L’affaire ne se serait pas passée à la veille d’un important rendez-vous international (sommets de la Cédéao et de l’UEMOA), les incidents de Ouagadougou seraient restés des épiphénomènes. Il convient d’ailleurs de noter que la presse française a plutôt eu tendance à faire l’impasse sur l’information.

Il n’y a que le quotidien L ’Humanité qui s’est risqué à évoquer un "climat d’insécurité" qui allait obliger les ouagalais "à vivre un réveillon de fin d’année la peur au ventre".

Une "bagarre" entre militaires et policiers tourne au drame : cinq morts, de nombreux blessés et quelques centaines de détenus dans la nature. On peut s’arrêter là. On peut aussi "extrapoler ". Et tenter de voir à qui peut, le cas échéant, profiter cette "affaire" (cf. LDD Burkina Faso 0119/Mardi 26 décembre 2006).

Blaise Compaoré va boucler, le 15 octobre 2007, ses vingt années au pouvoir. C’est long, certes, mais cela a été profitable au pays. Ces derniers jours en attestent à travers quelques exemples. La Croix, ainsi, se faisait récemment l’écho (19 décembre 2006) de la mise en place d’une formation continue diplomante de jeunes étudiants burkinabé de niveau bac + 2 ayant une formation professionnelle de trois ans minimum dans le cadre de l’Ecole des mines de Douai. Des Burkinabé pourront, désormais, obtenir chez eux, un diplôme d’ingénieur des mines. A court terme, une école d’ingénieurs des techniques industrielles sera implantée au Burkina Faso.

D’ores et déjà, des échanges en matière de recherche dans le domaine de la plasturgie sont assurés entre l’Ecole des mines de Douai et l’Ecole supérieure des sciences économiques, commerciales et techniques (Essect) de Ouagadougou.
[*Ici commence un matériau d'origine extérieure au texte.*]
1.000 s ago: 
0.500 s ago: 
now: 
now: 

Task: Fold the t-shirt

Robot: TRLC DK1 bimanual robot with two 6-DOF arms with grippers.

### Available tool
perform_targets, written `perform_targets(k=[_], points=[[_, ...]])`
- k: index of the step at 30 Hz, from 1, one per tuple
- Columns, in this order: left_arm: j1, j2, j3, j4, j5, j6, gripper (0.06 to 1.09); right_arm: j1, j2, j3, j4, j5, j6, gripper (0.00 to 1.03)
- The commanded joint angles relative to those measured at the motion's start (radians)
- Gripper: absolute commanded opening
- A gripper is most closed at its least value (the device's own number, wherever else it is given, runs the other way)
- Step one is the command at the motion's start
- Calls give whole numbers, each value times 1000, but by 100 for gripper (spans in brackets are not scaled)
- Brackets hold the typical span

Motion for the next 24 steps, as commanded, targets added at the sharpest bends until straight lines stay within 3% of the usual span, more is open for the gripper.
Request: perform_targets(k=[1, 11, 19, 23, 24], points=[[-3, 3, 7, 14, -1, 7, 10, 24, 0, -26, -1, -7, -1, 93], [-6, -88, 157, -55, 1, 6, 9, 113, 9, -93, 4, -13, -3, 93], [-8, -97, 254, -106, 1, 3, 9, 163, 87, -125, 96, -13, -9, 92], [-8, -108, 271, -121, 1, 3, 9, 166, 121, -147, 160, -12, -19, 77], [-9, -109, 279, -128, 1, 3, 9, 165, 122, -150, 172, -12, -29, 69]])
C’est dire que le Burkina Faso est loin d’être un pays figé. Ni politiquement, ni socialement. Culturellement, le dynamisme est là également. Et les Burkinabé occupent le devant de la scène... chorégraphique. La Termitière vient d’ouvrir à Samandin, un quartier de Ouaga. C’est le Centre de développement chorégraphique (CDC) animé par Seydou Boro (fils d’un officier dans l’armée) et Safia Salia Sanou (qui a refusé une carrière d’inspecteur de police pour se consacrer à la danse). C’est pas un truc moche dans un coin pourri animé par des bricolos. Seydou et Salia sont des artistes de notoriété dans le milieu chorégraphique international (et le milieu chorégraphique burkinabé est, par ailleurs, particulièrement riche). Et La Termitière va devenir l’endroit branché pour tous les chorégraphes de la terre africaine et d’ailleurs. Une opération franco-burkinabé dont l’inauguration a quelque peu pâti des "bagarres" entre militaires et policiers. "Notre rôle, par nos oeuvres et par notre comportement de citoyens, est d’éveiller les consciences", a déclaré Seydou à l’issue de ces soirées troublées. Espérons que les chorégraphes et danseurs du CDC de Samandin y parviennent !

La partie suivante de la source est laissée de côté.